Please return all lines in the listing holding the word "given".
★ ★ ★ ★ ★
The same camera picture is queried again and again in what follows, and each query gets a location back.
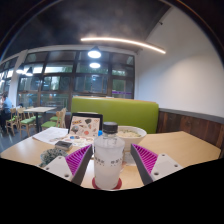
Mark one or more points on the white paper sheet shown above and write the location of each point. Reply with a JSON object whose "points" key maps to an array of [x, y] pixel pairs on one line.
{"points": [[48, 135]]}

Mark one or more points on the white sticker sheet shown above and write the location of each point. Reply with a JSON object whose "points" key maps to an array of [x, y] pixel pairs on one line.
{"points": [[80, 140]]}

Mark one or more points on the person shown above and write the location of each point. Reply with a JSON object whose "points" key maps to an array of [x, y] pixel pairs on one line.
{"points": [[6, 106]]}

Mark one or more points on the long linear ceiling light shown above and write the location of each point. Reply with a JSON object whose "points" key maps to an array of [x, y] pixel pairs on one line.
{"points": [[123, 41]]}

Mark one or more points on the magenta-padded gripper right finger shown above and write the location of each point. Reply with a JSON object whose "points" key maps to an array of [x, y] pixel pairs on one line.
{"points": [[160, 165]]}

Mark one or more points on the flat round red coaster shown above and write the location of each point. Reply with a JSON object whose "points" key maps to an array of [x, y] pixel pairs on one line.
{"points": [[118, 185]]}

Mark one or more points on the round pendant lamps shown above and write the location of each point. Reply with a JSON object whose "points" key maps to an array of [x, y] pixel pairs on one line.
{"points": [[94, 53]]}

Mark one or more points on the small blue-capped bottle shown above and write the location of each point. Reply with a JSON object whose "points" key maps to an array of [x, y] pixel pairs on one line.
{"points": [[100, 133]]}

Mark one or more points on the clear black-capped water bottle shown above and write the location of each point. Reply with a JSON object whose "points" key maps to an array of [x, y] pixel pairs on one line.
{"points": [[108, 156]]}

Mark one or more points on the wooden green-seated chairs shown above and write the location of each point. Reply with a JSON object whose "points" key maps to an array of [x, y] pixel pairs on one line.
{"points": [[28, 121]]}

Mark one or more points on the small dark case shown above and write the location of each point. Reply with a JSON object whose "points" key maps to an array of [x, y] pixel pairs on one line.
{"points": [[63, 145]]}

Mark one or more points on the sticker-covered laptop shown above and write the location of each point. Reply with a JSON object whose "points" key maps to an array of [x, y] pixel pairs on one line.
{"points": [[85, 126]]}

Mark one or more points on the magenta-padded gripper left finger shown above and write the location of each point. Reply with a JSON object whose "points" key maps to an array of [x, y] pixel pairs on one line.
{"points": [[63, 166]]}

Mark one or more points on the white bowl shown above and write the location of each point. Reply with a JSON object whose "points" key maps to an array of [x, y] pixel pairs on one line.
{"points": [[135, 138]]}

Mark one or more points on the speckled ceramic mug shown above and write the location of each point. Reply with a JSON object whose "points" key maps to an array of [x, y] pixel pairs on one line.
{"points": [[51, 155]]}

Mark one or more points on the light wooden dining table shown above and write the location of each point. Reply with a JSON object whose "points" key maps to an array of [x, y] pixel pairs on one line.
{"points": [[39, 109]]}

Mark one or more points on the green upholstered bench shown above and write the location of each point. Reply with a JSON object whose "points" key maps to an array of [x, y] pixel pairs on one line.
{"points": [[123, 110]]}

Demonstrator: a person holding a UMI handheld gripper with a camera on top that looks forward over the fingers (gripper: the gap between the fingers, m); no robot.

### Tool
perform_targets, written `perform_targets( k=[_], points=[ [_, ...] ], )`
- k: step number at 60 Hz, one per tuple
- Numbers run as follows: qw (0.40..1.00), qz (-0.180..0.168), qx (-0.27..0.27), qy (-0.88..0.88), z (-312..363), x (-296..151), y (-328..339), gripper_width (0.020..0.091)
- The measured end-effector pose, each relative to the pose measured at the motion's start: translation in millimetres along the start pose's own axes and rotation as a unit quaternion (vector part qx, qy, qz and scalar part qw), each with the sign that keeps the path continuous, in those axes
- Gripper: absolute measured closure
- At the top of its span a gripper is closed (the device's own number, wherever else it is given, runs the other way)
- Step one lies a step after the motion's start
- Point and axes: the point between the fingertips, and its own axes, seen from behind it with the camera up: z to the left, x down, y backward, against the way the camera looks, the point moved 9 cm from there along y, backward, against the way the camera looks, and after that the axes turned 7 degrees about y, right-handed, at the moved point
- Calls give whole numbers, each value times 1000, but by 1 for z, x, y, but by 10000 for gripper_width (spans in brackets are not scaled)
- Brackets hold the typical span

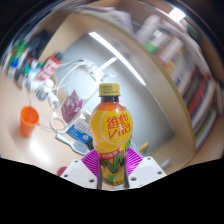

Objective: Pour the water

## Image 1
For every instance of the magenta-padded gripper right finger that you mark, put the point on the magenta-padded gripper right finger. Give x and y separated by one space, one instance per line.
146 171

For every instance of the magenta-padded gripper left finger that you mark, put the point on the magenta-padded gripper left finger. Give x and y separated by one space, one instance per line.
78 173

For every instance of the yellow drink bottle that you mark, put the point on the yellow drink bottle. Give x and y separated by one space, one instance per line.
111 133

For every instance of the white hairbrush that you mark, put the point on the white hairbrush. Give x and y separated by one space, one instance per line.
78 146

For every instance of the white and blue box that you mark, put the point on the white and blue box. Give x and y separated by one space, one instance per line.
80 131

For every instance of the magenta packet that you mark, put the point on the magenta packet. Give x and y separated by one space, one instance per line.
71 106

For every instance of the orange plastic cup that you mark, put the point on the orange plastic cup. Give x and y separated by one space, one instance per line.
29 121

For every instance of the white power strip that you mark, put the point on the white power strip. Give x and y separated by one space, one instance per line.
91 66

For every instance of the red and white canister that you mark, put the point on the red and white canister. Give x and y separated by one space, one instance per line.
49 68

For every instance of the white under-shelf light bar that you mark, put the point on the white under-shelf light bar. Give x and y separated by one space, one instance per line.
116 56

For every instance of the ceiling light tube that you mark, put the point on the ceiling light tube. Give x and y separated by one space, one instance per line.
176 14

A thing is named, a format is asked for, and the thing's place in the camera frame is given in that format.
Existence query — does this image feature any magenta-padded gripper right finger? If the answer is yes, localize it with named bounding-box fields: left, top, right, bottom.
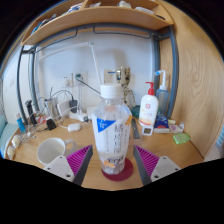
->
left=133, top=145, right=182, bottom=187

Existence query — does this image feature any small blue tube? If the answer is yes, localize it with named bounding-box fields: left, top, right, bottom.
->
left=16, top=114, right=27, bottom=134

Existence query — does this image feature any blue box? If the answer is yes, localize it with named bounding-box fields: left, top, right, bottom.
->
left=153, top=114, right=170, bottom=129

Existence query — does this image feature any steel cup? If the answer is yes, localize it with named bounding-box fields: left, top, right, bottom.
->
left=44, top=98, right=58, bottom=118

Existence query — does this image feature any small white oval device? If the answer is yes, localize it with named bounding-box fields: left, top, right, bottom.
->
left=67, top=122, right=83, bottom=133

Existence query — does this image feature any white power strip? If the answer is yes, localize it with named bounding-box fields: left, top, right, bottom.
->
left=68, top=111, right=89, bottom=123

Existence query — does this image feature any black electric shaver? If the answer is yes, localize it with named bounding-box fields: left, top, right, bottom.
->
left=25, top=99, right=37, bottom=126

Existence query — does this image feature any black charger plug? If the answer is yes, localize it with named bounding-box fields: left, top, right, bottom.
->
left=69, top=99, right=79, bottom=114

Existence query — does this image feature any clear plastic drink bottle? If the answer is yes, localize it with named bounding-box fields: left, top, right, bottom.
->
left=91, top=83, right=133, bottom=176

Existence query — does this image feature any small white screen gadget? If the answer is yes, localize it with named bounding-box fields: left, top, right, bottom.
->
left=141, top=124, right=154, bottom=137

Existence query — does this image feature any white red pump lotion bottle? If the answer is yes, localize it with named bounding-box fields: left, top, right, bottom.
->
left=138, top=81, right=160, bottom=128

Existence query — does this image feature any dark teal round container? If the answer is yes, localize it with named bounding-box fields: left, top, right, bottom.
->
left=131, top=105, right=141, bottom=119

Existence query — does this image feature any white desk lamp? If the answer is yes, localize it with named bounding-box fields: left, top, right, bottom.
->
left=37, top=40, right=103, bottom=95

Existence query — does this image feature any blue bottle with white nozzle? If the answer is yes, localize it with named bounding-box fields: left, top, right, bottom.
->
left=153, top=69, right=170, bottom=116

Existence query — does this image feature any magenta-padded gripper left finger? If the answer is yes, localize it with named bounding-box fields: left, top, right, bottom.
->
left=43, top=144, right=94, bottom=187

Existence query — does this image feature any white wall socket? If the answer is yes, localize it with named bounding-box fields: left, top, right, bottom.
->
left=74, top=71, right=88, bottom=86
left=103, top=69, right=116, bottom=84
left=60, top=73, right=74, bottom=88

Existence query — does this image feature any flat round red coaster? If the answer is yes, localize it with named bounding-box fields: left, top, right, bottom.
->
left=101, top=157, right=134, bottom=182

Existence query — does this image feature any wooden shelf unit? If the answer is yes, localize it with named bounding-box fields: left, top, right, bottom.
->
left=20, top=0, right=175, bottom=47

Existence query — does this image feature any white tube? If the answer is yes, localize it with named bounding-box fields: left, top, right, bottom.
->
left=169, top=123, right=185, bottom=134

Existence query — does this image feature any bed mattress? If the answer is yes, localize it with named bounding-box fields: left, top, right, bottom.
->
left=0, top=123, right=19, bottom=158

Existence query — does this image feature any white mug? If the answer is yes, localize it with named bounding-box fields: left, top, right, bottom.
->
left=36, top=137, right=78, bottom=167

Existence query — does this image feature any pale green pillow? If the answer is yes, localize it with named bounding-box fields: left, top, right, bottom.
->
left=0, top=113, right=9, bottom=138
★ ★ ★ ★ ★
Expected answer:
- At the top of its span a gripper is closed (the device's own number, wherever else it is given, runs the other way)
A thing is named, a format is asked for, and the thing's place in the camera frame is given in that format.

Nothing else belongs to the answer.